The cost of implementing AI in engineering: why ROI is lower than expected and how to measure it accurately
What the data actually shows — and how to use it to justify your investment
Taylor Bruneaux
Analyst
Boards are approving AI budgets. Engineering teams are shipping with AI tools. And in most organizations, nobody can say with confidence what it is adding up to.
That is not a technology problem. Our research across 400+ companies found that AI tool usage increased 65% over 15 months — and median PR throughput moved 8%. The tools are being used. The measurement infrastructure to capture what they are delivering largely does not exist.
This piece covers why standard productivity metrics fail to capture AI’s value, what the real cost of implementing AI looks like beyond licensing fees, and how engineering leaders can build an ROI framework that holds up internally.
What is AI ROI in engineering?
AI ROI for engineering is the measurable return an organization realizes from AI coding tools and automation, calculated as the business value generated relative to the full cost of building, deploying, running, and maintaining those systems. Accurate measurement requires tracking three dimensions simultaneously: utilization, impact, and cost. Improvements in one often come at the expense of another, and approaches that measure throughput alone routinely produce misleading results.
The cost of implementing AI is also structurally different from traditional software. Traditional software cost is largely front-loaded: you build it, ship it, and the cost curve flattens. AI engineering introduces a permanent operational cost that scales with usage, compounds with model updates, and does not follow the predictable infrastructure curves most organizations use to build business cases.

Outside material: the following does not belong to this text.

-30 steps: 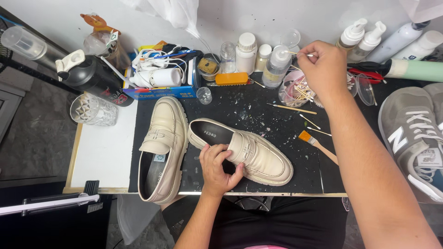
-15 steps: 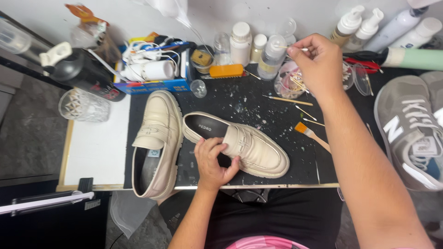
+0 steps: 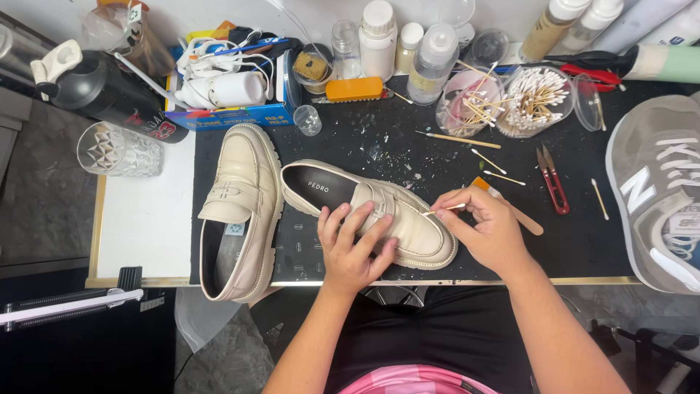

The expectation gap and why it’s normal
Our longitudinal analysis of engineering velocity ran from November 2024 to February 2026 across a sample from 400+ companies where AI adoption rose sharply. During the study period, AI tool usage increased by an average of 65%. Median PR throughput increased by 8%. We validated findings against TrueThroughput, DX’s AI-weighted PR metric that accounts for relative size and complexity. Both signals showed consistent trends.
The distribution tells a more complete story.
Percentile | PR throughput gain |
|---|---|
P10 | -3% |
P25 | 2% |
P50 (median) | 8% |
Average | 13% |
P75 | 17% |
P90 | 44% |
For most organizations, today’s AI coding tools are delivering a 5 to 15% throughput gain. Leaders whose numbers fall in this range are not behind. They are in line with the industry.
The mistake is measuring against an expectation set by vendor marketing rather than validated signals.
A 10% throughput improvement across 500 engineers is the equivalent output of 50 additional engineers without the headcount cost. That is a real, defensible return. It requires accurate measurement and credible communication to hold up internally.
Why the cost of implementing AI is higher than most models assume
The most common ROI modeling error is building a cost estimate around the proof of concept and scaling it linearly. The true cost of implementing AI at production scale includes categories that rarely appear in early business cases.
Cost category | What gets missed |
|---|---|
Inference at scale | Most organizations default to the largest model without evaluating whether a smaller one would do. Production costs are substantially higher than the build estimate. |
Integration and organizational change | Security review, compliance validation, tooling integration, workflow redesign, and adoption work are routinely absent from business cases. |
Model update costs | Each foundational model update can require rework of prompt logic, output validation, and downstream processes. This is an ongoing cost line, not a one-time expense. |
The total cost of ownership for AI coding tools must include build cost, inference at projected scale, integration and services, and model update and maintenance costs over the solution lifecycle. Projections that omit any of these categories understate cost and overstate ROI. The omissions tend to be the costs that grow largest over time.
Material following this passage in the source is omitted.